- **Exercise requirements**
Search the records for the string "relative". Copy each line where it occurs.

- **Data excerpts**
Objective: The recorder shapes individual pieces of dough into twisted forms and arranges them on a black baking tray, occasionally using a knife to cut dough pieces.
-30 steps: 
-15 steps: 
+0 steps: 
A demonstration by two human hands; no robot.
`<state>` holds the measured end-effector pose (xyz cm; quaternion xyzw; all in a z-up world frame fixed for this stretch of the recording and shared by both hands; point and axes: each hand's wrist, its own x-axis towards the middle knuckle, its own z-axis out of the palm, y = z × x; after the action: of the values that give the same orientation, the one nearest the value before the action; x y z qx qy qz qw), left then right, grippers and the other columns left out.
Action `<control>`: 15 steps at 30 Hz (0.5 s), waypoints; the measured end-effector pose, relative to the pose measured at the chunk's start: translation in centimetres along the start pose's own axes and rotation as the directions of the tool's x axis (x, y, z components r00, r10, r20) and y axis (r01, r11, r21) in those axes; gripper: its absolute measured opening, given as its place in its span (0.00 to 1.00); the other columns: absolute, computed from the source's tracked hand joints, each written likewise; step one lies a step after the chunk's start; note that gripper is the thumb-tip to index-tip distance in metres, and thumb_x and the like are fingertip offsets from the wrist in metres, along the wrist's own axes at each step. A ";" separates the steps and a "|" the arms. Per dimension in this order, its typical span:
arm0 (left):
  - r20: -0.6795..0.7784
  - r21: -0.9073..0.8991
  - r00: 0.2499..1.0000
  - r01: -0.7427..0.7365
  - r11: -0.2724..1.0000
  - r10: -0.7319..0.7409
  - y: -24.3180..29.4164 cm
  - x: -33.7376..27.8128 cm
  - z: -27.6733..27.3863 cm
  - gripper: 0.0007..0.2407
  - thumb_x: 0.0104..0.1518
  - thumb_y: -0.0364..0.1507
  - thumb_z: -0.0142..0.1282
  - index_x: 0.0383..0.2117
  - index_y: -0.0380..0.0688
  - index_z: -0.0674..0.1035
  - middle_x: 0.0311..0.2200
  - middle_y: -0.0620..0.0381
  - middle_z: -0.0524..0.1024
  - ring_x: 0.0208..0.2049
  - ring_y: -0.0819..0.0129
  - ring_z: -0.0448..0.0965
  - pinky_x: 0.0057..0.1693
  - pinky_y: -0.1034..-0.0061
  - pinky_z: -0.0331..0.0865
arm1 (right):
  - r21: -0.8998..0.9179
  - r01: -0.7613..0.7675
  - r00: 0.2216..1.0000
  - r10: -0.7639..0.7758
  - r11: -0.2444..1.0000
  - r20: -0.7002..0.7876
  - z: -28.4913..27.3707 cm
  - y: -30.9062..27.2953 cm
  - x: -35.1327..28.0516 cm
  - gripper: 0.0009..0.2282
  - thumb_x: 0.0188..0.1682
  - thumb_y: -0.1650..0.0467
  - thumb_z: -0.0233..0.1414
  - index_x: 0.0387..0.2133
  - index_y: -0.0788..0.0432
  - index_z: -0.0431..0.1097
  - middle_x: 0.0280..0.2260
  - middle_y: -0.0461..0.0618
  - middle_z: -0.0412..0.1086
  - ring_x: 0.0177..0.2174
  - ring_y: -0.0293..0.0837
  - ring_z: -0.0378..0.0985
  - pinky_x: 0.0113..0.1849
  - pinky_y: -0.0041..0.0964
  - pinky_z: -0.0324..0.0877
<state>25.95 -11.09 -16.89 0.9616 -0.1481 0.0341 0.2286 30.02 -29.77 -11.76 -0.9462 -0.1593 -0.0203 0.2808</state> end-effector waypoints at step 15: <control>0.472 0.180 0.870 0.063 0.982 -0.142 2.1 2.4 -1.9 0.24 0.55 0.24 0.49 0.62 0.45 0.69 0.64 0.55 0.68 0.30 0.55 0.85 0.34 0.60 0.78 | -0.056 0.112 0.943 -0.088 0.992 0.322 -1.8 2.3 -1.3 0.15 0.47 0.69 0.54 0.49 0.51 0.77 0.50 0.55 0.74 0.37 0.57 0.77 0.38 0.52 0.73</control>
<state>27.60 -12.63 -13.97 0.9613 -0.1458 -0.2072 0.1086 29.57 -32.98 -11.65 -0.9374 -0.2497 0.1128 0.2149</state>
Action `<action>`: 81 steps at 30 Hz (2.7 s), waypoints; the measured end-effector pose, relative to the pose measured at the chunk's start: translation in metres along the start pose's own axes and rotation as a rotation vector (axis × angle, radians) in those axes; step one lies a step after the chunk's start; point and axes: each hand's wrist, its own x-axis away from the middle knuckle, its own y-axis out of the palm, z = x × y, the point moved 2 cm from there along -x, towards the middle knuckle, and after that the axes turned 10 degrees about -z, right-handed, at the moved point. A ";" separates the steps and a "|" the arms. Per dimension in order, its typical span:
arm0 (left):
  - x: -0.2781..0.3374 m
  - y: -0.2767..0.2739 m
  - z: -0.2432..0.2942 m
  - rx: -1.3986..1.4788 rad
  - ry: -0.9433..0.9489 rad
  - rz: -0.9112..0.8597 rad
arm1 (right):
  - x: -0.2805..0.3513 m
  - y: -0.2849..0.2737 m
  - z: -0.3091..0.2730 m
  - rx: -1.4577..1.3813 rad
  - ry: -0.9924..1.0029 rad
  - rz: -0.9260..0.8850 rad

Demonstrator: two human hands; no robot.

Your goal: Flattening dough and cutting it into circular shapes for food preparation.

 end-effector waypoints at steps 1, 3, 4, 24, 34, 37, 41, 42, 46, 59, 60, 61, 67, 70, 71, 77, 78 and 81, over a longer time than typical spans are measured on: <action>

- **Solution for this task**
Action `<control>`: 15 steps at 30 Hz (0.5 s), waypoints; the measured end-effector pose, relative to the pose measured at the chunk's start: translation in centimetres along the start pose's own axes and rotation as the directions of the tool's x axis (x, y, z components r00, r10, r20) and y axis (r01, r11, r21) in those axes; gripper: its absolute measured opening, given as its place in its span (0.00 to 1.00); the other columns: absolute, computed from the source's tracked hand joints, each written likewise; step one lies a step after the chunk's start; note that gripper is the thumb-tip to index-tip distance in metres, and thumb_x and the like are fingertip offsets from the wrist in metres, along the wrist's own axes at each step. A ";" separates the steps and a "|" the arms. Per dimension in this order, its typical span:
Action `<action>`: 81 steps at 30 Hz (2.7 s), waypoints; the measured end-effector pose, relative to the pose measured at the chunk's start: translation in metres along the start pose's own axes and rotation as a rotation vector (axis × angle, radians) in those axes; step one lies a step after the chunk's start; point and axes: each hand's wrist, its own x-axis away from the middle knuckle, its own y-axis out of the palm, z = x × y, the point moved 2 cm from there along -x, towards the middle knuckle, and after that the axes turned 10 degrees about -z, right-handed, at the moved point. A ";" separates the steps and a "|" the arms. Per dimension in order, its typical span:

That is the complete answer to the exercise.